◆ Work required ◆
Below are records; reproduce exactly the lines from the one that has "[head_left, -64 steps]" through the one that has "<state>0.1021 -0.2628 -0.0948", ends included, and nothing more.

◆ Records for the task ◆
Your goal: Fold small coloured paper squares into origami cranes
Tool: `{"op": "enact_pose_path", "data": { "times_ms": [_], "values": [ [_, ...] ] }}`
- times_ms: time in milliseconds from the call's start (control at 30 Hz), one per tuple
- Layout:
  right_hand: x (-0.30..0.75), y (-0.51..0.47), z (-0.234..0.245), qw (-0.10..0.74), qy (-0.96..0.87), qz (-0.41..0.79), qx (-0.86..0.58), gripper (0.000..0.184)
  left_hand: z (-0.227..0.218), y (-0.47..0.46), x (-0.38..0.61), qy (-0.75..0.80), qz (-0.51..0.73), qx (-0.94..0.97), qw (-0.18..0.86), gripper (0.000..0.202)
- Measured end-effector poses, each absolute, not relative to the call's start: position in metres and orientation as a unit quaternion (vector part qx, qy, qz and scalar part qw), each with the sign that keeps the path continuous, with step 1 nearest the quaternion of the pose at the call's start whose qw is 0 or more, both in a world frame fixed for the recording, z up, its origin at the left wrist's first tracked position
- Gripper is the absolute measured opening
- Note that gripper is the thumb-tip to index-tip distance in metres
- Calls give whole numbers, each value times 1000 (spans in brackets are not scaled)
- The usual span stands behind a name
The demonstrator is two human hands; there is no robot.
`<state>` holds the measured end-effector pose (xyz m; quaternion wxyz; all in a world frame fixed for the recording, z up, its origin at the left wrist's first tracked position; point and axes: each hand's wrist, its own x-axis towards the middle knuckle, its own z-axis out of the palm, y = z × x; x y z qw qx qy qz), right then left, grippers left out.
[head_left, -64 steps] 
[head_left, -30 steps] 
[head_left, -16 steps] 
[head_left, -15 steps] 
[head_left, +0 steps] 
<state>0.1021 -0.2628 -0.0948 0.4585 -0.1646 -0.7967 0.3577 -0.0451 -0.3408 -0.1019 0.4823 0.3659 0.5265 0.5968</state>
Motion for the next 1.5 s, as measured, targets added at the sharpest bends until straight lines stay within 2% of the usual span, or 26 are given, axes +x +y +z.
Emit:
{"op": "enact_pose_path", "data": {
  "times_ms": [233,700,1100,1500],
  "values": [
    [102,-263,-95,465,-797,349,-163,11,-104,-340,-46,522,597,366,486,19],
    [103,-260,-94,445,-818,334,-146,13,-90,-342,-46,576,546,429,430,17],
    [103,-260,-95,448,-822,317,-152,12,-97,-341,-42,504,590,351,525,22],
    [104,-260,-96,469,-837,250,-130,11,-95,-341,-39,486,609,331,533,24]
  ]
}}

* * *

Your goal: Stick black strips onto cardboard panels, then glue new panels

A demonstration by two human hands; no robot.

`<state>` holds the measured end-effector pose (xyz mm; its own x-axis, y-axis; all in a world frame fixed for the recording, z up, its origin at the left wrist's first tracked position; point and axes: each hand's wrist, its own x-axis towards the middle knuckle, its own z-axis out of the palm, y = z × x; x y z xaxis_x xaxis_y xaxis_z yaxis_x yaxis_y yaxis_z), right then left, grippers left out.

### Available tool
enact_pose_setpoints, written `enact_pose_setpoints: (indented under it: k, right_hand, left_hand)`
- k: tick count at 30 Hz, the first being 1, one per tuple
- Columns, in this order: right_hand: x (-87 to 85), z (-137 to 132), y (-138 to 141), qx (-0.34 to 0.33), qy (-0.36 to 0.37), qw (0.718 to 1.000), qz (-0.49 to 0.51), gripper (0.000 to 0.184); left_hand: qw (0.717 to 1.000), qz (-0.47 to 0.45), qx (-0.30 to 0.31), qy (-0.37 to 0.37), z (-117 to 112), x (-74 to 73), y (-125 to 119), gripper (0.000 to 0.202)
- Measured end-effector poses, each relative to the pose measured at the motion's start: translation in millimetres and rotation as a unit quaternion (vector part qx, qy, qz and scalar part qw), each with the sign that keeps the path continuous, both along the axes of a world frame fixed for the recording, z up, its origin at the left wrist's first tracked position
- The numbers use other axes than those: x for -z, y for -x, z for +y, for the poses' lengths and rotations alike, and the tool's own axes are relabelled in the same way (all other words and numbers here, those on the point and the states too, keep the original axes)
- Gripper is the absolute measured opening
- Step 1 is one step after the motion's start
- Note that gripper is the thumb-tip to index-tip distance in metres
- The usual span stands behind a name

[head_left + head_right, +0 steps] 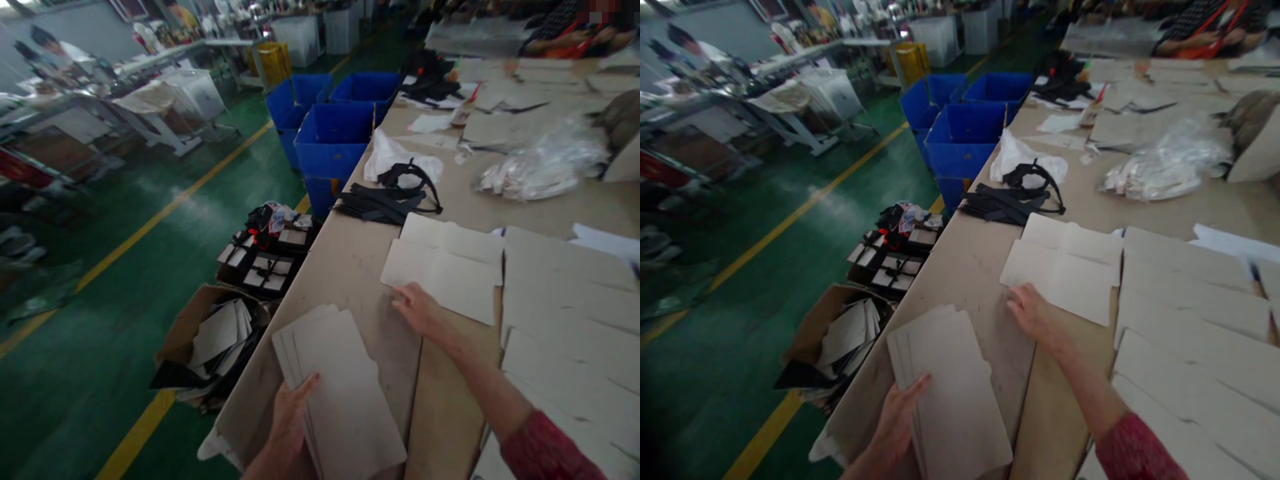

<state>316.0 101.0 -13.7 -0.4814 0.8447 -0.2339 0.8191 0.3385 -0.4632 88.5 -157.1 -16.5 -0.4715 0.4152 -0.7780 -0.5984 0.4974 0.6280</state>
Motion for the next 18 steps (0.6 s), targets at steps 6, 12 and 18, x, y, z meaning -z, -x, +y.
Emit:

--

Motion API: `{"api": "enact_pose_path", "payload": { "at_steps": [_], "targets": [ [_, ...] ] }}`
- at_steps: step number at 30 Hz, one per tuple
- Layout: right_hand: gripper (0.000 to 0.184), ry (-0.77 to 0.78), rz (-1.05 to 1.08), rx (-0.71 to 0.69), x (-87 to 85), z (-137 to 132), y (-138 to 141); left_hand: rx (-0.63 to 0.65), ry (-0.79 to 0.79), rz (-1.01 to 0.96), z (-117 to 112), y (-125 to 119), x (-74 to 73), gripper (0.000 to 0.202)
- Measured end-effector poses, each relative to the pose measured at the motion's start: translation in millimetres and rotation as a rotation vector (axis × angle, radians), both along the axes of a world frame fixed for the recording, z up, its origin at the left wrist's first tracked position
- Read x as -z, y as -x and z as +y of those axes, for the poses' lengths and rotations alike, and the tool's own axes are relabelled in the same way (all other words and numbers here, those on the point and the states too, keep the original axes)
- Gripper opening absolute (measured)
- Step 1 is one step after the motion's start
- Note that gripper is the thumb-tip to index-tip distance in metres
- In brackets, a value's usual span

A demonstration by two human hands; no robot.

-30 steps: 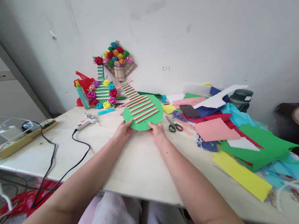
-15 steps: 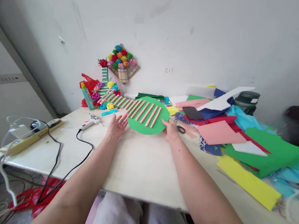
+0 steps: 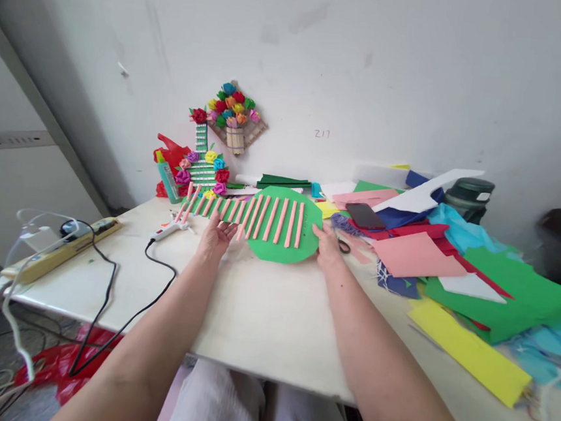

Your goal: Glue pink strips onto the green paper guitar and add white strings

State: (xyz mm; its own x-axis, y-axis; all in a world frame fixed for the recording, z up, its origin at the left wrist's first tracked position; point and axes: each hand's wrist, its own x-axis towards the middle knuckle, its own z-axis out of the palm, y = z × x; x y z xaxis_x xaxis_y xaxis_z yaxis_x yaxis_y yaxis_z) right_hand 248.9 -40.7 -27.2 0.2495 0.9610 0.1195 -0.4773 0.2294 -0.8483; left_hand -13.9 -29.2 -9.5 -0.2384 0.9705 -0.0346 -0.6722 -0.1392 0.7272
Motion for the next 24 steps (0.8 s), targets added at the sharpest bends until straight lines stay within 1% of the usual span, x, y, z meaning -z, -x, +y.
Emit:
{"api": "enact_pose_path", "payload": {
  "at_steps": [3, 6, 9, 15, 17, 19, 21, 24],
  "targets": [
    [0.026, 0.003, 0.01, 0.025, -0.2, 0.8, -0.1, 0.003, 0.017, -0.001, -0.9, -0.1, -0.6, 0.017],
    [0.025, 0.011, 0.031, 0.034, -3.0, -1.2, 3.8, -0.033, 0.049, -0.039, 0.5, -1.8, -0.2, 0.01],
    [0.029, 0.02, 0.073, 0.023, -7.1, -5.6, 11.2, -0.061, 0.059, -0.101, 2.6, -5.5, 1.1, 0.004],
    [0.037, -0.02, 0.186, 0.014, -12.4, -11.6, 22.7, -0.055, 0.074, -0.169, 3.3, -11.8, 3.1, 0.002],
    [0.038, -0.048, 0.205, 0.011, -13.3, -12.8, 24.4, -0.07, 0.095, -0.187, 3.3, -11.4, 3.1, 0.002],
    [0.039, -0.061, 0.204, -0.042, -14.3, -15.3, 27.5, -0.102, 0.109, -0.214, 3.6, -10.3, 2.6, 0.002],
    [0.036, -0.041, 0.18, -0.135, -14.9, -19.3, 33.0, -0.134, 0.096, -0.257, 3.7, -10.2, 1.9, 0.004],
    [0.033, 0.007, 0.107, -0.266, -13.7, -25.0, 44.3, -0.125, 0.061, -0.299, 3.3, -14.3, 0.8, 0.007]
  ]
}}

◆ Response to the exercise ◆
[head_left, -64 steps] 
[head_left, -30 steps] 
[head_left, -16 steps] 
[head_left, -15 steps] 
[head_left, +0 steps] 
<state>0.1021 -0.2628 -0.0948 0.4585 -0.1646 -0.7967 0.3577 -0.0451 -0.3408 -0.1019 0.4823 0.3659 0.5265 0.5968</state>

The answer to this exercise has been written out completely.